Lisboa, 14 de Novembro de 2012
A meu lado, José erguia um ramo de flores.
Atrás de mim, o Coro da Achada cantava como se fosse livre de cantar na rua. Por todo o lado, gente de todas as idades, indignada e pacífica.
Saibam, senhores, que há gente vê “firmeza” e “serenidade” numa agressão aleatória ao seu próprio povo.
Saibam, senhores, que é essa gente que vos governa.
Saibam, senhores, que o sangue dos vossos iguais ainda ferve nas ruas que hoje pisais.

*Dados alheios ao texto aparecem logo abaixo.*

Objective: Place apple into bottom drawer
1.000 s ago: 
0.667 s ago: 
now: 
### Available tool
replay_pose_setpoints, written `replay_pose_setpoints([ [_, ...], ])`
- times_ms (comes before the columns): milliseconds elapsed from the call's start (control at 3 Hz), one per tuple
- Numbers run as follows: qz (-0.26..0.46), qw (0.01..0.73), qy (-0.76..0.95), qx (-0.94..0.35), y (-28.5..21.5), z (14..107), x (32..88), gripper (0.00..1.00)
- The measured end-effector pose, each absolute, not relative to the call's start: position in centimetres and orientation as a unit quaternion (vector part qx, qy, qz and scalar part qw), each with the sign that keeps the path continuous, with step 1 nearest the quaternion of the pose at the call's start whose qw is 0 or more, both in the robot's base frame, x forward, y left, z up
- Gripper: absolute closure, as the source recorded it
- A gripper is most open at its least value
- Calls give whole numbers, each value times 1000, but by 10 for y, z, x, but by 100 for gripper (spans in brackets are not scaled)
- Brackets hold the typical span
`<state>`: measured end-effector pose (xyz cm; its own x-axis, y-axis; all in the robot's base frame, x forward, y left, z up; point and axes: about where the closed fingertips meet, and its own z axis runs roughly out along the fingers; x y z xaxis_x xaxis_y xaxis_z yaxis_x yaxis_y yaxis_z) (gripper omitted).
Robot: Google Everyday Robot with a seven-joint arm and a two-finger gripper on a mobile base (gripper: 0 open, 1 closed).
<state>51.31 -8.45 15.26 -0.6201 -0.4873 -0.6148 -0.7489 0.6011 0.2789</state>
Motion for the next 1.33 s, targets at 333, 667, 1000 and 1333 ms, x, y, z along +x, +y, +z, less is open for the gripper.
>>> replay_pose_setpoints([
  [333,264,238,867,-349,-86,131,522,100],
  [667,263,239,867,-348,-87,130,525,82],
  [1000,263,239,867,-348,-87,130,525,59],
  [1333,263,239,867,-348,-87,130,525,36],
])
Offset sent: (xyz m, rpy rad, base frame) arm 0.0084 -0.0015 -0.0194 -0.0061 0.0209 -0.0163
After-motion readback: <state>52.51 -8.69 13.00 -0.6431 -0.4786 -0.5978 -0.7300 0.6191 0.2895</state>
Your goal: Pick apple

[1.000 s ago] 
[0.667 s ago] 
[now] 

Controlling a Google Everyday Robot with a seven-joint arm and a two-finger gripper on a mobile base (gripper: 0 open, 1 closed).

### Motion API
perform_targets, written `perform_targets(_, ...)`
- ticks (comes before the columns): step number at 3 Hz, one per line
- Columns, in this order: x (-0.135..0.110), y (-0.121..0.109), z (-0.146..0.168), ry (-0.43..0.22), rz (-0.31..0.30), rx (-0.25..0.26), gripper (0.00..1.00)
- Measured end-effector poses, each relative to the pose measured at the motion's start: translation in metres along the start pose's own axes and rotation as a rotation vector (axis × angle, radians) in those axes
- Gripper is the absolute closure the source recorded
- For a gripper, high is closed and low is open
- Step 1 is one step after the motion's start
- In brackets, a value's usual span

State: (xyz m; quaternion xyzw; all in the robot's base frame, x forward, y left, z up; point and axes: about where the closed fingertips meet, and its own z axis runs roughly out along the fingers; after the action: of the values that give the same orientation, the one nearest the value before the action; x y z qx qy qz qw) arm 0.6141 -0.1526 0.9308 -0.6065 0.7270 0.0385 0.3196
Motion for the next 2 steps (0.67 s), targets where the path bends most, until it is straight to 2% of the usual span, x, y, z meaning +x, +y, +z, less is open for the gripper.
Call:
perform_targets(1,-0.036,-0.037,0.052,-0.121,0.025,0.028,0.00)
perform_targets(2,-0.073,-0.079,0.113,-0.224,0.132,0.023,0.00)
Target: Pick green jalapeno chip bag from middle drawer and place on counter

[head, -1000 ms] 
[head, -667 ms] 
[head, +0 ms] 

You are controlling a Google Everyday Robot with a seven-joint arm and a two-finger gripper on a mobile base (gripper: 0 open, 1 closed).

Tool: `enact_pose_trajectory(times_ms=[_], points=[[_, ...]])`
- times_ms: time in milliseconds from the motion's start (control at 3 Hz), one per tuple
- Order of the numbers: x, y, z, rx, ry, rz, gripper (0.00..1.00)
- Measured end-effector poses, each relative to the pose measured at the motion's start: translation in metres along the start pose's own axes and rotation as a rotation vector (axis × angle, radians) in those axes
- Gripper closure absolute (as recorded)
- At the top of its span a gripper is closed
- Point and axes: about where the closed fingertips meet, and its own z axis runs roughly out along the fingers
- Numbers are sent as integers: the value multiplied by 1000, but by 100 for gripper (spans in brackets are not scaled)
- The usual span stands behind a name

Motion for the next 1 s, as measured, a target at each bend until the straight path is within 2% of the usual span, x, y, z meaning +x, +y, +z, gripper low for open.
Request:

Nós não fugimos. Com a sorte da cabeça intacta abraçados aos que vertiam sangue. Com a dor da cabeça em sangue abraçados aos que choravam incrédulos. Com as lágrimas dos que choravam abraçados aos que gritavam animais-filhos-da-puta-assassinos-selvagens.
Nós não fugimos. Fomos expulsos, coagidos, ameaçados, agredidos mas nós não fugimos.
Soubemos que do outro lado, noutras ruas, outros como nós eram perseguidos e agredidos um a um – autêntica guerrilha urbana – e não fugimos. Num canto mais calmo, menos numeroso, é certo, mas não fugimos. Vimos raiva nos olhos escondidos pela viseira do capacete, vimos o desespero de alguns polícias “vão-se embora daqui, por favor”, impotentes, contrariados, possuídos por instruções de violência.
Nós, a multidão, não agredimos nenhum polícia, tentámos convencer quem o fazia a parar. Eles viram. E agradeceram de um modo muito peculiar.
Nós não fugimos do nosso destino, do nosso futuro, mesmo que – no imediato – o futuro tivesse a forma de um bastão, mesmo com sangue a descer a face, nós não fugimos e havemos de fazer um país.
Não fugimos da dignidade, em nome da menina que chorava sôfrega de pânico. (Ela não fez nada!)
Não fugimos da justiça, em nome do rapaz em sangue que perguntava insistentemente “porquê, porquê?”. (Ele não fez nada!)
Não fugimos da verdade, por nos terem expulso da nossa própria casa com um aviso mudo de dispersão com cinco minutos de antecedência, que soube pelas TV´s. (Nós não ouvimos nada!)
Não fugimos do compromisso de vos derrotar senhor governo, em nome das duas senhoras de 60 anos derrubadas e pontapeadas sem critério. (Elas não fizeram nada!)
Hoje, as bastonadas continuam: pedradas record de desempregados, pedradas record de impostos, empurrões e pontapés nos custos de saúde, educação…
Amigos autoritários, não tereis alternativa senão a derrota, a queda monumental. Não vamos fugir mas temos um audacioso plano de fuga: vocês saem silenciosamente. Nós ficamos a construir um país.